**What the task requires:** Output the data once more, exactly as given.

**Dataset extract:**

+ + +

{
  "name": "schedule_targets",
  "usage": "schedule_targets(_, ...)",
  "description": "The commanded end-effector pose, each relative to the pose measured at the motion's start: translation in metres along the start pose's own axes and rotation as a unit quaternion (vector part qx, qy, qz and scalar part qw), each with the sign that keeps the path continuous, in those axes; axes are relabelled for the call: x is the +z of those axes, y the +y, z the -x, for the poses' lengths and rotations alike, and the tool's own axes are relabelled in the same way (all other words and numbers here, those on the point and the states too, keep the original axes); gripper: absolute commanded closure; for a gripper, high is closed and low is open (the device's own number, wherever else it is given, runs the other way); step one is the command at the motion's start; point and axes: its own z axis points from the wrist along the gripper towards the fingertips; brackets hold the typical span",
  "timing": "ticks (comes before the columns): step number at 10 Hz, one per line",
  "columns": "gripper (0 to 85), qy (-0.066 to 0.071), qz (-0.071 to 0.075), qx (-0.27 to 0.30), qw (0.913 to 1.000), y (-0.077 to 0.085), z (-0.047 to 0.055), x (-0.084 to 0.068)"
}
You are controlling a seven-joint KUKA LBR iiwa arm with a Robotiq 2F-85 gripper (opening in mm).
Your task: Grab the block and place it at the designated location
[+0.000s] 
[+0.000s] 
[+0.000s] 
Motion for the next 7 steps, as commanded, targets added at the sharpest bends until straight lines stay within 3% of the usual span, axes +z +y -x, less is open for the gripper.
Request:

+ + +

**The completed task:**
{
  "name": "schedule_targets",
  "usage": "schedule_targets(_, ...)",
  "description": "The commanded end-effector pose, each relative to the pose measured at the motion's start: translation in metres along the start pose's own axes and rotation as a unit quaternion (vector part qx, qy, qz and scalar part qw), each with the sign that keeps the path continuous, in those axes; axes are relabelled for the call: x is the +z of those axes, y the +y, z the -x, for the poses' lengths and rotations alike, and the tool's own axes are relabelled in the same way (all other words and numbers here, those on the point and the states too, keep the original axes); gripper: absolute commanded closure; for a gripper, high is closed and low is open (the device's own number, wherever else it is given, runs the other way); step one is the command at the motion's start; point and axes: its own z axis points from the wrist along the gripper towards the fingertips; brackets hold the typical span",
  "timing": "ticks (comes before the columns): step number at 10 Hz, one per line",
  "columns": "gripper (0 to 85), qy (-0.066 to 0.071), qz (-0.071 to 0.075), qx (-0.27 to 0.30), qw (0.913 to 1.000), y (-0.077 to 0.085), z (-0.047 to 0.055), x (-0.084 to 0.068)"
}
You are controlling a seven-joint KUKA LBR iiwa arm with a Robotiq 2F-85 gripper (opening in mm).
Your task: Grab the block and place it at the designated location
[+0.000s] 
[+0.000s] 
[+0.000s] 
Motion for the next 7 steps, as commanded, targets added at the sharpest bends until straight lines stay within 3% of the usual span, axes +z +y -x, less is open for the gripper.
Request:

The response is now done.